• [Stored items from a collection]:
+===+

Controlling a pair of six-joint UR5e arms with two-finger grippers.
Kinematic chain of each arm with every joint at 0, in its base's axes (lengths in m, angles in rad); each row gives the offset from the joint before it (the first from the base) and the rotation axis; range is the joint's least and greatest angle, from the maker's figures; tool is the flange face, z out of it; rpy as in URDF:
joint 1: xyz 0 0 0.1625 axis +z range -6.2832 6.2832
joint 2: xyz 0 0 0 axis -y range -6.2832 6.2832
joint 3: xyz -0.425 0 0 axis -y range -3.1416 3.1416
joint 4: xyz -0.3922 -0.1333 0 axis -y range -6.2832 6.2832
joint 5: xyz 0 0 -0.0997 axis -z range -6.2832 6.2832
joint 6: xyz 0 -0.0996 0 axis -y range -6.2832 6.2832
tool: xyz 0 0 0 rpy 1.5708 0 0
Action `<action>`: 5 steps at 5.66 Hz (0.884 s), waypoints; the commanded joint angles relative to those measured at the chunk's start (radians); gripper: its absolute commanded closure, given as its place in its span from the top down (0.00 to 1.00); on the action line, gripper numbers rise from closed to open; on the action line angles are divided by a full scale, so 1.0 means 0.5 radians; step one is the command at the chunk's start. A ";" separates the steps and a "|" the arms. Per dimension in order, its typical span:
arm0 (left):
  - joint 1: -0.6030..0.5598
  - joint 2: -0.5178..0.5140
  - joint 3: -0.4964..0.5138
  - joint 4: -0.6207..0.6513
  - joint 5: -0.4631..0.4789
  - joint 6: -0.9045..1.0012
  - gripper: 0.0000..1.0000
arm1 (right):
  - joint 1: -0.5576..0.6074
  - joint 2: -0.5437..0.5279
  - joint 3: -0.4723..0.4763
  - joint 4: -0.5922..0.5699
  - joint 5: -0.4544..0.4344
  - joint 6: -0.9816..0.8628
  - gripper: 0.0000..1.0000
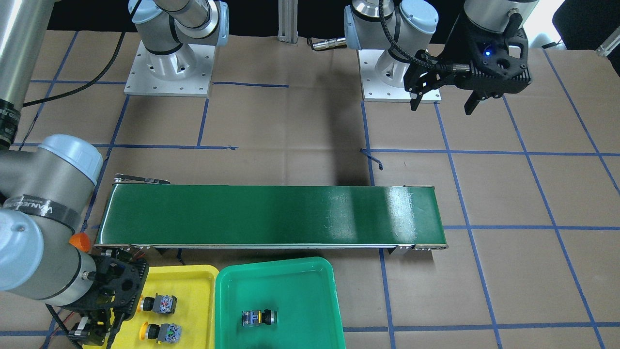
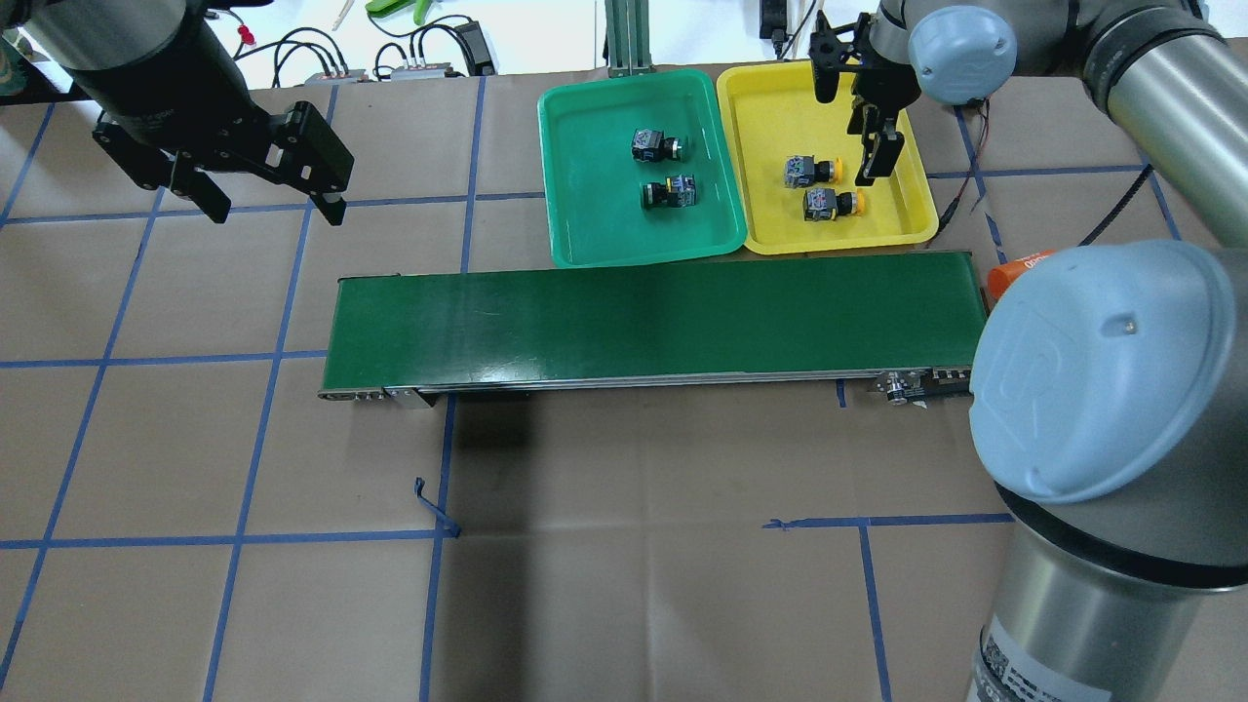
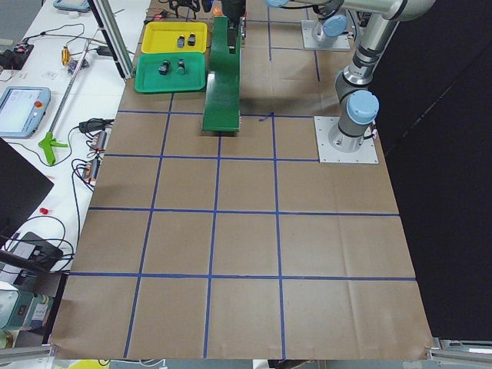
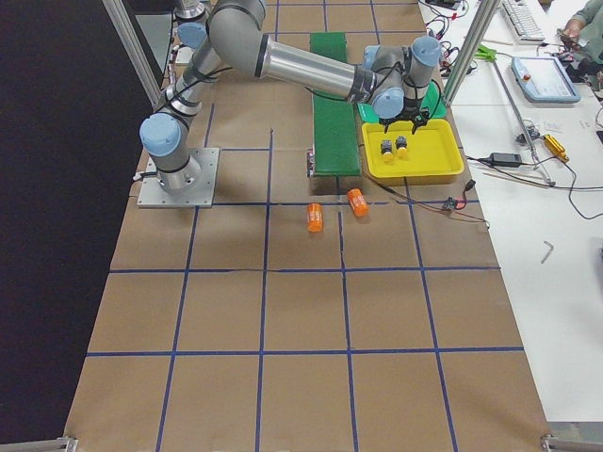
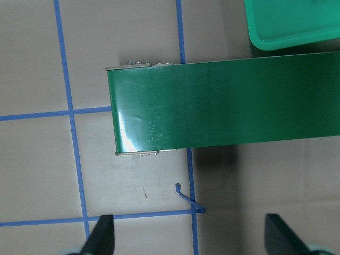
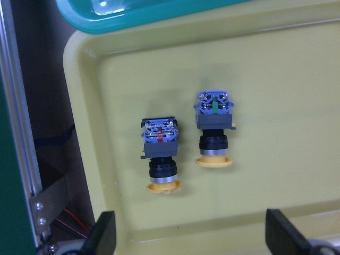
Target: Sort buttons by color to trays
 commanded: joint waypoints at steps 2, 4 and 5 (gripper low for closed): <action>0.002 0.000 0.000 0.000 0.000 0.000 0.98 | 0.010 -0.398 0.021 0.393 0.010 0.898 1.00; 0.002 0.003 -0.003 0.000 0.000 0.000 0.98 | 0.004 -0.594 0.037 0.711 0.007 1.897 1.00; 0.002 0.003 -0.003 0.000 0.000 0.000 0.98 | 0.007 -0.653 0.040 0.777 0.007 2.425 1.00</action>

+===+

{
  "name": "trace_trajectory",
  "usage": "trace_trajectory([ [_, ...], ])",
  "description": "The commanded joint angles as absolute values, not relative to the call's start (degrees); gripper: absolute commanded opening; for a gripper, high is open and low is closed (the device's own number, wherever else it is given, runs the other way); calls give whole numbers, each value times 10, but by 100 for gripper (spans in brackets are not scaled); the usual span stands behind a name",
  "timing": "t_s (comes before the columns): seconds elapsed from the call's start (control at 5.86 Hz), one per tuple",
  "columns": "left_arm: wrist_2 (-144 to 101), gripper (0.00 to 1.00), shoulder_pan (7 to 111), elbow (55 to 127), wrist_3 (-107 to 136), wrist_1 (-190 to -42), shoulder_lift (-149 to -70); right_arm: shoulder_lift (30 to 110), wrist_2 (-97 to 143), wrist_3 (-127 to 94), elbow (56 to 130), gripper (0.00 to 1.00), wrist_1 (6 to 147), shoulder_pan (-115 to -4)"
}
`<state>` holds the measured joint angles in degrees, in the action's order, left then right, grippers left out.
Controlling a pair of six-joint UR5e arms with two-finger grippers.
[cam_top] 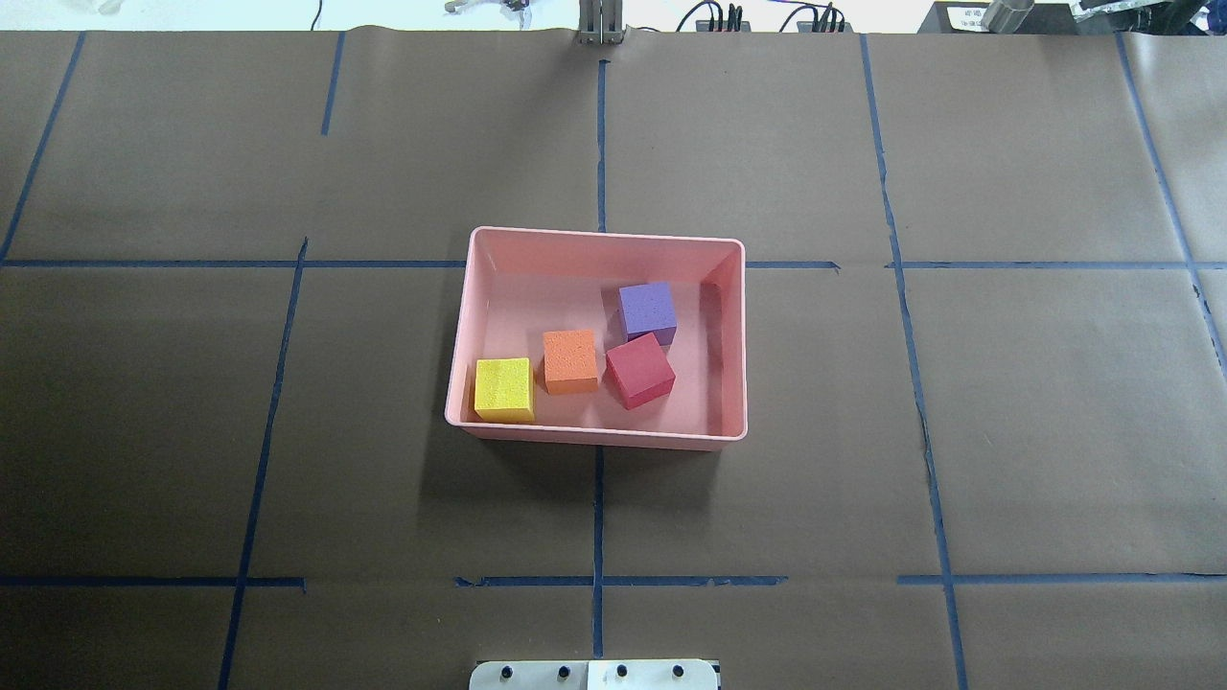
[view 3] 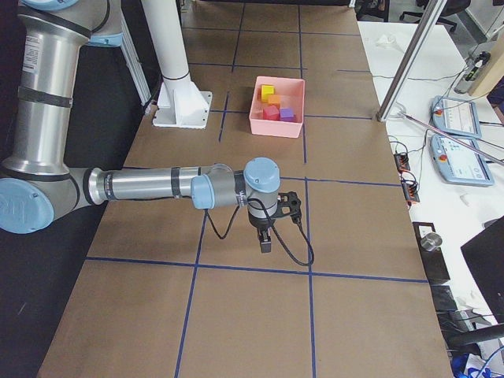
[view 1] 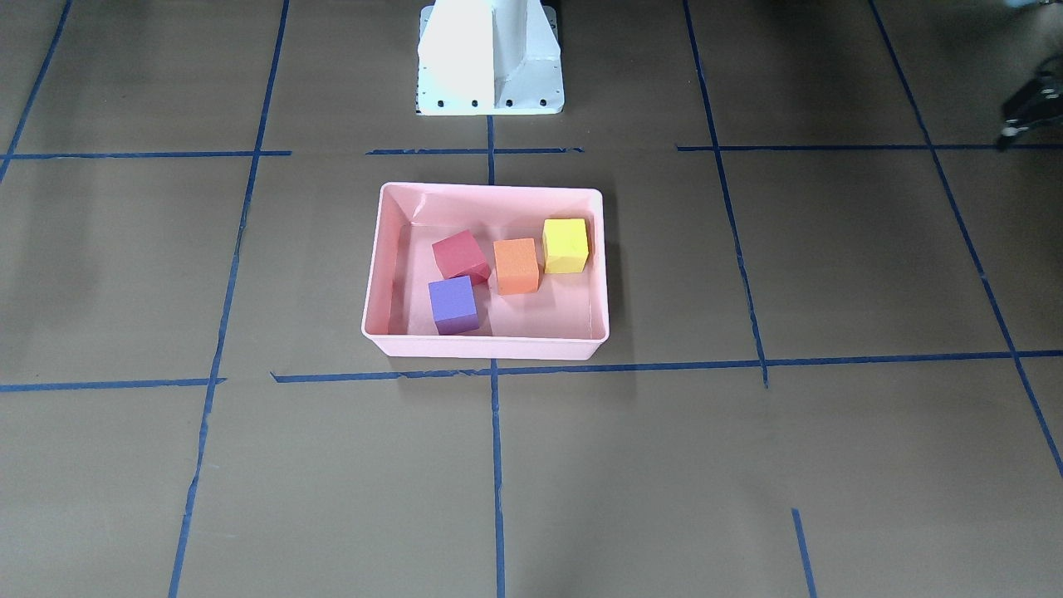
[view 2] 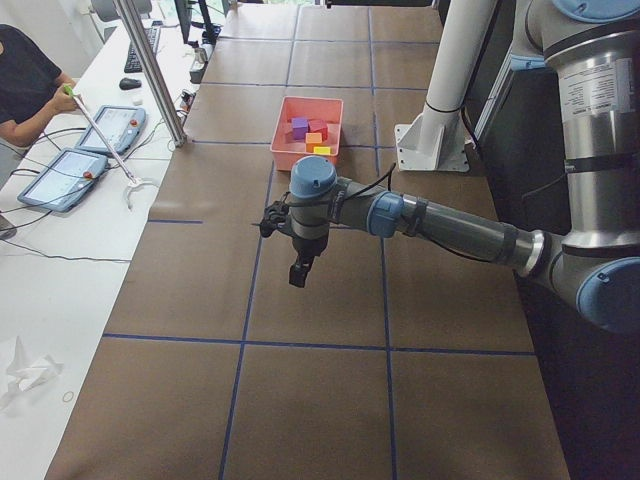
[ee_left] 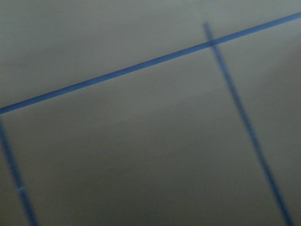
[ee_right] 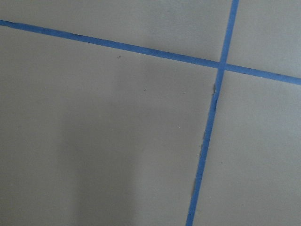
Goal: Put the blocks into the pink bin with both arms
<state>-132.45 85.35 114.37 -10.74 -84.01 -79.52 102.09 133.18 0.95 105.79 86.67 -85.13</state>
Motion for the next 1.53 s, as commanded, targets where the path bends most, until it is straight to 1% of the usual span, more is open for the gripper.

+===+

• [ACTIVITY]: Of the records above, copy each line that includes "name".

• [RESULT FOR THIS EXERCISE]:
  "name": "trace_trajectory",
  "description": "The commanded joint angles as absolute values, not relative to the call's start (degrees); gripper: absolute commanded opening; for a gripper, high is open and low is closed (the device's own number, wherever else it is given, runs the other way); calls give whole numbers, each value times 10, but by 100 for gripper (spans in brackets are not scaled); the usual span stands behind a name",

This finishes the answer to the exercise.